Elle se décompose en une recherche de sécurité alimentaire et en un mode de production « équitable » qui permettrait à tous de profiter des bénéfices de cette activité, dans le respect du travail des acteurs. Les recommandations en termes de mise en oeuvre des 8 principes par les pouvoirs publics font largement appel à l’encadrement des professionnels (via notamment les réglementations et les programmes de suivis et de formation), ainsi qu’aux études d’impacts de nouveaux projets. Parallèlement le secteur privé est sollicité pour développer des guides de bonne pratique à partir du partage des savoir-faire et pour investir selon ces principes d’« aquaculture responsable». Enfin la coopération régionale et internationale est présentée comme un facteur favorisant potentiellement la durabilité de cette aquaculture.
Le document se présente donc comme un catalogue de recommandations de bon sens devant être mises en oeuvre par l’ensemble des acteurs de la crevetticulture mondiale qui visent la durabilité de cette production. Et en ce sens, il pourrait inspirer d’autres filières que la crevetticulture.

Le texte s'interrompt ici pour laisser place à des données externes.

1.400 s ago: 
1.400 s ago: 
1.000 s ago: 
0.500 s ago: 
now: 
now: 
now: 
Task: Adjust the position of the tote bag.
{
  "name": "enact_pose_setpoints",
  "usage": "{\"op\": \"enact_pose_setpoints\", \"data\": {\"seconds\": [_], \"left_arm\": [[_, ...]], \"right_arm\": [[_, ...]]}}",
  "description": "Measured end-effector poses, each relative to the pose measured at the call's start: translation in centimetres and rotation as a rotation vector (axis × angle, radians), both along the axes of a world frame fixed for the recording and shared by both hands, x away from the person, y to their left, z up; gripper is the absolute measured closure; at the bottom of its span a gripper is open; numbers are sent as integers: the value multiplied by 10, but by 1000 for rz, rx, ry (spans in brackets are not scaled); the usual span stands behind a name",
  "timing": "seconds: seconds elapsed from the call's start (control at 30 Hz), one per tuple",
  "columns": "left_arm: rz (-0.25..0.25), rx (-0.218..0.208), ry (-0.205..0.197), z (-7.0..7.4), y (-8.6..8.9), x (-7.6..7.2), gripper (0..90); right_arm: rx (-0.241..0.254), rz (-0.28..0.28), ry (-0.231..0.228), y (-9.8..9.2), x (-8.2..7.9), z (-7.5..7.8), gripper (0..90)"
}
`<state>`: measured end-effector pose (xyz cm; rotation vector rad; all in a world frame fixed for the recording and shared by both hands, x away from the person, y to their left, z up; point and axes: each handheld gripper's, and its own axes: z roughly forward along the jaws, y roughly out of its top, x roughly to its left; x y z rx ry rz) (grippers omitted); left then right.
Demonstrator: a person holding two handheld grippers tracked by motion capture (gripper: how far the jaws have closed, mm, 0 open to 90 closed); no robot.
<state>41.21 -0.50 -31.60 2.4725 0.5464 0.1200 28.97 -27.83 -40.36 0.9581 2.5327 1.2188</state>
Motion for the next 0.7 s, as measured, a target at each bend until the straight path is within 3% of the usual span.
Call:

Cependant, aucune recommandation n’est expressément émise en matière d’analyse générale des systèmes de production crevetticole (allant par définition des produits bruts nécessaires au fonctionnement de ces systèmes jusqu’à la mise sur le marché), et ceci ni au niveau des principes retenus, ni dans la mise en oeuvre de ces principes. Ce document n’aborde donc en particulier pas directement la problématique de l’impact de l’ensemble de ces systèmes de production sur l’écosystème planétaire ni en termes de rejets de gaz à effet de serre ni en termes de consommation d’énergie non renouvelable. Pourtant, dans une optique de durabilité des filières et de responsabilisation de leurs acteurs, ces questions sont cruciales pour l’ensemble des productions primaires, et en particulier pour la crevetticulture. Ces questions ont de surcroît une résonance particulière dans toutes les filières qui, comme la crevetticulture, seront tôt ou tard confrontées aux questions que posent, en termes de coût à l’échelle de l’écosystème planétaire, la congélation et le stockage -parfois de plusieurs mois- des produits finaux, ainsi que leur transport sur de très grandes distances (lié à la délocalisation des sites de production, parfois extrême, par rapport aux lieux de consommation).
C’est probablement pour cette raison que l’objectif affiché du document n’est que de fournir aux différents acteurs des éléments permettant d’améliorer la durabilité de l’aquaculture de crevette ... En d’autres termes, les éléments listés sont pour la plupart nécessaires, mais non pas suffisants pour atteindre une véritable durabilité de la crevetticulture mondiale.